Task description =
Go over the entries below line by line, copying each one that contains the word "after".

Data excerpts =

[Start of section]

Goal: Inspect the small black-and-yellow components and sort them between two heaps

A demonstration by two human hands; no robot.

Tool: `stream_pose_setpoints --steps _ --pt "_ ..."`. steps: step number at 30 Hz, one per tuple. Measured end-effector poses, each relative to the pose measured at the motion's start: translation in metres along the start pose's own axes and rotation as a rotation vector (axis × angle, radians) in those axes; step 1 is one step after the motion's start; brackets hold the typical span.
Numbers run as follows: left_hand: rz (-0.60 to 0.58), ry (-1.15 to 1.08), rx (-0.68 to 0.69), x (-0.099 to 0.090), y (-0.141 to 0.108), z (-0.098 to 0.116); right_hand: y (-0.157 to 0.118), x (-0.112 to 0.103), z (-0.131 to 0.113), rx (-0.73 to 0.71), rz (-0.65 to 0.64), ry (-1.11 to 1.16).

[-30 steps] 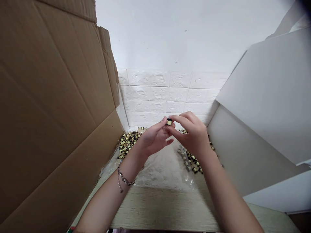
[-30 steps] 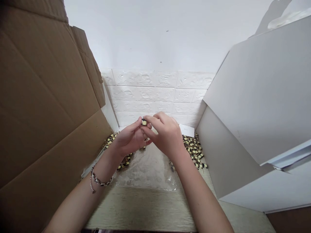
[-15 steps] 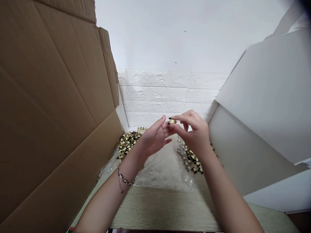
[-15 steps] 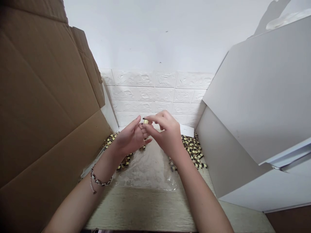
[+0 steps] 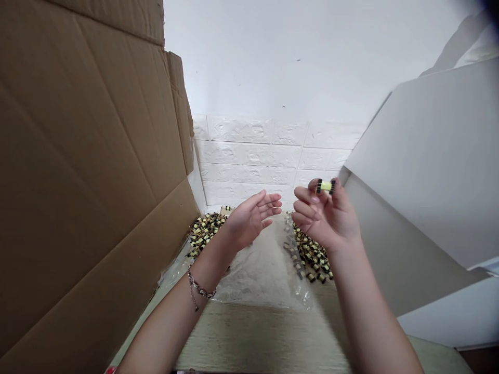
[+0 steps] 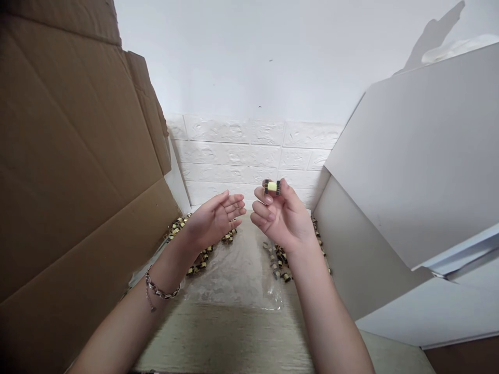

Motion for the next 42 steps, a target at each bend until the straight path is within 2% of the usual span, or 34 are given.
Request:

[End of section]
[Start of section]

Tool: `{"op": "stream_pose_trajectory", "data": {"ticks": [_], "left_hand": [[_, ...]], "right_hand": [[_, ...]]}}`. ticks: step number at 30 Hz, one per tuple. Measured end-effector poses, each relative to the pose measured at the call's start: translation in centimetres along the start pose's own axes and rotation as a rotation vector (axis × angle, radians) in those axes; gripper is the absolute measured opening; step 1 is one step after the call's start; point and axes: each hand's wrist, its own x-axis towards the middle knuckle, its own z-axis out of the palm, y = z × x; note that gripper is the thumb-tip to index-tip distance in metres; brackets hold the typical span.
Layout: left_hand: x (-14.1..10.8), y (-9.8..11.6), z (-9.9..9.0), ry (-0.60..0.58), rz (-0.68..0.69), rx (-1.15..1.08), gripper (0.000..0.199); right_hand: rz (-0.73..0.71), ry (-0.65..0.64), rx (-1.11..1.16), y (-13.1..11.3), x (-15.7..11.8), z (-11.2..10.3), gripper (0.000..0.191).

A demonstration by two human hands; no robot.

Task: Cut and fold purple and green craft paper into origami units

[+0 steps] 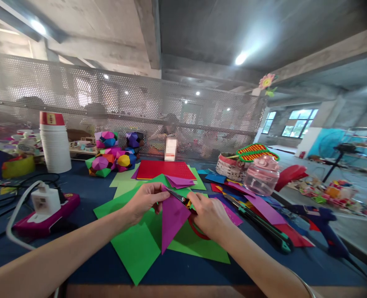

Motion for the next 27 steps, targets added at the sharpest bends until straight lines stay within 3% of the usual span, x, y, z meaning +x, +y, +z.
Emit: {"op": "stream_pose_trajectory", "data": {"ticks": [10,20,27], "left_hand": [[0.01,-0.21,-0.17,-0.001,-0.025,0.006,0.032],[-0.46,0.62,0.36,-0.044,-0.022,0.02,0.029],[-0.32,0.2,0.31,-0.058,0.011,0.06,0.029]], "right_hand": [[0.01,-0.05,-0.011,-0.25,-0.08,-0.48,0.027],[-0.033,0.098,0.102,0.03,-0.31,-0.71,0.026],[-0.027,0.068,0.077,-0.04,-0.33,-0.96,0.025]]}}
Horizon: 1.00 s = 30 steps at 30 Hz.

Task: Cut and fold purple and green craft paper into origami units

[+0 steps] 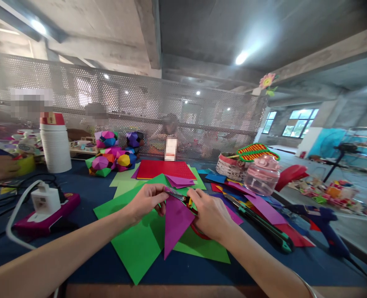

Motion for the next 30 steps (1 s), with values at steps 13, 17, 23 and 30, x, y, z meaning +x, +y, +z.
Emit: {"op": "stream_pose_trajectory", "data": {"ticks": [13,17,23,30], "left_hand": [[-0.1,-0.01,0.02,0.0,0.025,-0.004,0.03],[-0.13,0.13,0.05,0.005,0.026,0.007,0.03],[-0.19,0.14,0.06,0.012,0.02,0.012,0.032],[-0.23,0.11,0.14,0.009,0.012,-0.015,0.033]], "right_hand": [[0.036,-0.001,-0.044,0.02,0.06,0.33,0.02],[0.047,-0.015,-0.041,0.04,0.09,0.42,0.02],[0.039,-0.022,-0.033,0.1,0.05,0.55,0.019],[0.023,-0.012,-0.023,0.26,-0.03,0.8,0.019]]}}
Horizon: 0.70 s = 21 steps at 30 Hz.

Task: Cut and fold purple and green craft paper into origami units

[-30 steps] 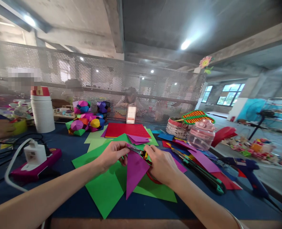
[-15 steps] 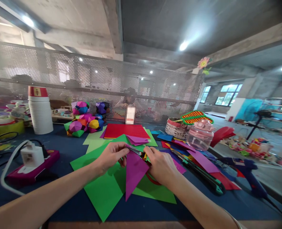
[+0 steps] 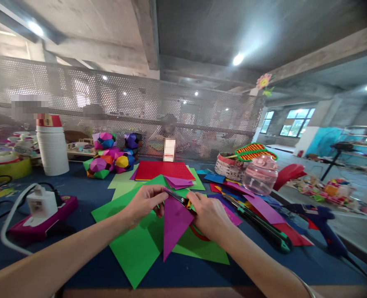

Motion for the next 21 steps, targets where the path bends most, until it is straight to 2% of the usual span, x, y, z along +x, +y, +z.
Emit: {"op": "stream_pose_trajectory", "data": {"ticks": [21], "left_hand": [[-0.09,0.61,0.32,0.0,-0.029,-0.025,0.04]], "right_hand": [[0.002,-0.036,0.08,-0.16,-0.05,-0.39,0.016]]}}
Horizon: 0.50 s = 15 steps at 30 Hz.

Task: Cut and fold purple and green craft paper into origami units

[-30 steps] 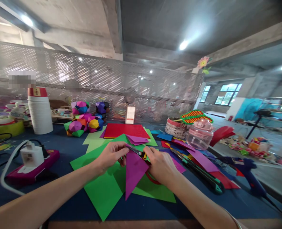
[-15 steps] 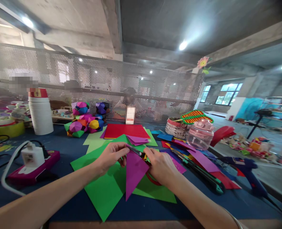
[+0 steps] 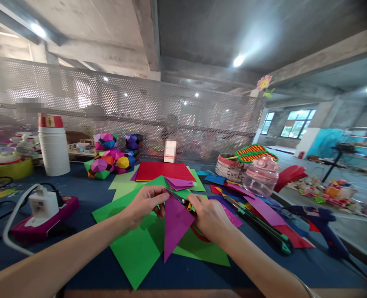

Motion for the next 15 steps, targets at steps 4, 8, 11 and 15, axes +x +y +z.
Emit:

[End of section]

Result of the exercise =
Tool: `stream_pose_setpoints --steps _ --pt "_ ..."`. steps: step number at 30 Hz, one per tuple. Measured end-effector poses, each relative to the pose measured at the motion's start: translation in metres along the start pose's own axes and rotation as a rotation vector (axis × angle, radians) in those axes; step 1 is one step after the motion's start; brackets hold the typical span.
Tool: `{"op": "stream_pose_trajectory", "data": {"ticks": [_], "left_hand": [[_, ...]], "right_hand": [[_, ...]]}}`. ticks: step number at 30 Hz, one per tuple. Measured end-effector poses, each relative to the pose measured at the call's start: translation in centimetres along the start pose's own axes and rotation as a rotation vector (axis × angle, radians) in those axes; gripper is the absolute measured opening; step 1 is one step after the call's start; point and axes: each hand's wrist, its own x-axis towards the middle knuckle, its own z-axis out of the palm, y = z × x; note that gripper is the thumb-tip to index-tip distance in metres; brackets hold the typical span.

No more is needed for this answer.